■ WHAT YOU ARE ASKED TO DO:
Retype all of the entries precisely.

■ INFORMATION PROVIDED:
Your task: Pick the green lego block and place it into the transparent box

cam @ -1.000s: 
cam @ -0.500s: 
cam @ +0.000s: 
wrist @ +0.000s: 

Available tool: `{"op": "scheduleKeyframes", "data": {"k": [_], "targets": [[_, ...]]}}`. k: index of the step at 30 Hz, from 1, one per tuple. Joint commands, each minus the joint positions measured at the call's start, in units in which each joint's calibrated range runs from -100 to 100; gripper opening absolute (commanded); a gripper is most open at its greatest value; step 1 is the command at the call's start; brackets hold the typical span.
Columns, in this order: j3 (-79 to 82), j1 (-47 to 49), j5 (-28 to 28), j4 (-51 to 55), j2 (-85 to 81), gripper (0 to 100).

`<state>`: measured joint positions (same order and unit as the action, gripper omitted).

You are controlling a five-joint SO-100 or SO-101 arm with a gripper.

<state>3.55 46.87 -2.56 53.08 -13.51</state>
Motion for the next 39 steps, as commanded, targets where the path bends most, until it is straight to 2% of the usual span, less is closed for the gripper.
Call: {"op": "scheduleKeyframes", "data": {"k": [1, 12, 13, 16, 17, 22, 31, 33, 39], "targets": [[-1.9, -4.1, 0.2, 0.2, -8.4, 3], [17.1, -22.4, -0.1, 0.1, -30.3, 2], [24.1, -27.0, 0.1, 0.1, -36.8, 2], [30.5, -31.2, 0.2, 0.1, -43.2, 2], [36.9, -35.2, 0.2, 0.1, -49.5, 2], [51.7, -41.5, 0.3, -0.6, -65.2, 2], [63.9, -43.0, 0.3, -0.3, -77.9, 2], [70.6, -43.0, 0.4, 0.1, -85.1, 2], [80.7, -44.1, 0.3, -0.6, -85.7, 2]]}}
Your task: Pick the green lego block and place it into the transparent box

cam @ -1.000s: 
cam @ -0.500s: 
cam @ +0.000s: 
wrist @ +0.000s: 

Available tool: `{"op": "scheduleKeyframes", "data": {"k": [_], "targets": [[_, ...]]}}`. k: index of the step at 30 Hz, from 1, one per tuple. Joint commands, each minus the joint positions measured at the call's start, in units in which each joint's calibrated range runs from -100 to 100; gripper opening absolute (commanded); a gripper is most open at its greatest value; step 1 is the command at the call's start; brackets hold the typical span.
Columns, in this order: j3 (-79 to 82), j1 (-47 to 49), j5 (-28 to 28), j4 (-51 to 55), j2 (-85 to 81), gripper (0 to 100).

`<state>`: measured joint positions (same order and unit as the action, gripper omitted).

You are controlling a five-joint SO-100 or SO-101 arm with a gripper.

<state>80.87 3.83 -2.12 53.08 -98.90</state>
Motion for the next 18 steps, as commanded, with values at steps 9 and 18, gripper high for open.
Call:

■ RESPONSE AREA:
Your task: Pick the green lego block and place it into the transparent box

cam @ -1.000s: 
cam @ -0.500s: 
cam @ +0.000s: 
wrist @ +0.000s: 

Available tool: `{"op": "scheduleKeyframes", "data": {"k": [_], "targets": [[_, ...]]}}`. k: index of the step at 30 Hz, from 1, one per tuple. Joint commands, each minus the joint positions measured at the call's start, in units in which each joint's calibrated range runs from -100 to 100; gripper opening absolute (commanded); a gripper is most open at its greatest value; step 1 is the command at the call's start; brackets hold the typical span.
Columns, in this order: j3 (-79 to 82), j1 (-47 to 49), j5 (-28 to 28), j4 (-51 to 55), j2 (-85 to 81), gripper (0 to 100).

`<state>`: measured joint positions (same order and unit as the action, gripper omitted).

You are controlling a five-joint SO-100 or SO-101 arm with a gripper.

<state>3.55 46.87 -2.56 53.08 -13.51</state>
Motion for the next 39 steps, as commanded, targets where the path bends most, until it is straight to 2% of the usual span, less is closed for the gripper.
Call: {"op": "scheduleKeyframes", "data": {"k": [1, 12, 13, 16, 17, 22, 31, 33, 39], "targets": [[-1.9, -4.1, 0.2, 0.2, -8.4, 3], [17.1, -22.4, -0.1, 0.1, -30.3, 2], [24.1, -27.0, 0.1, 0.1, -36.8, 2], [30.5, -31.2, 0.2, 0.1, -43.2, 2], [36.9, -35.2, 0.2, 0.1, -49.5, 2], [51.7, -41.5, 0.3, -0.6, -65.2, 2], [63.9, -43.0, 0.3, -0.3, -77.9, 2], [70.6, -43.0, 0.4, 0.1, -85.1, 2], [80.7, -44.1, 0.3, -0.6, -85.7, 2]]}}
Your task: Pick the green lego block and place it into the transparent box

cam @ -1.000s: 
cam @ -0.500s: 
cam @ +0.000s: 
wrist @ +0.000s: 

Available tool: `{"op": "scheduleKeyframes", "data": {"k": [_], "targets": [[_, ...]]}}`. k: index of the step at 30 Hz, from 1, one per tuple. Joint commands, each minus the joint positions measured at the call's start, in units in which each joint's calibrated range runs from -100 to 100; gripper opening absolute (commanded); a gripper is most open at its greatest value; step 1 is the command at the call's start; brackets hold the typical span.
Columns, in this order: j3 (-79 to 82), j1 (-47 to 49), j5 (-28 to 28), j4 (-51 to 55), j2 (-85 to 81), gripper (0 to 100).

`<state>`: measured joint positions (same order and unit as the action, gripper omitted).

You are controlling a five-joint SO-100 or SO-101 arm with a gripper.

<state>80.87 3.83 -2.12 53.08 -98.90</state>
Motion for the next 18 steps, as commanded, with values at steps 9 and 18, gripper high for open.
Call:

Work on this exercise is now finished.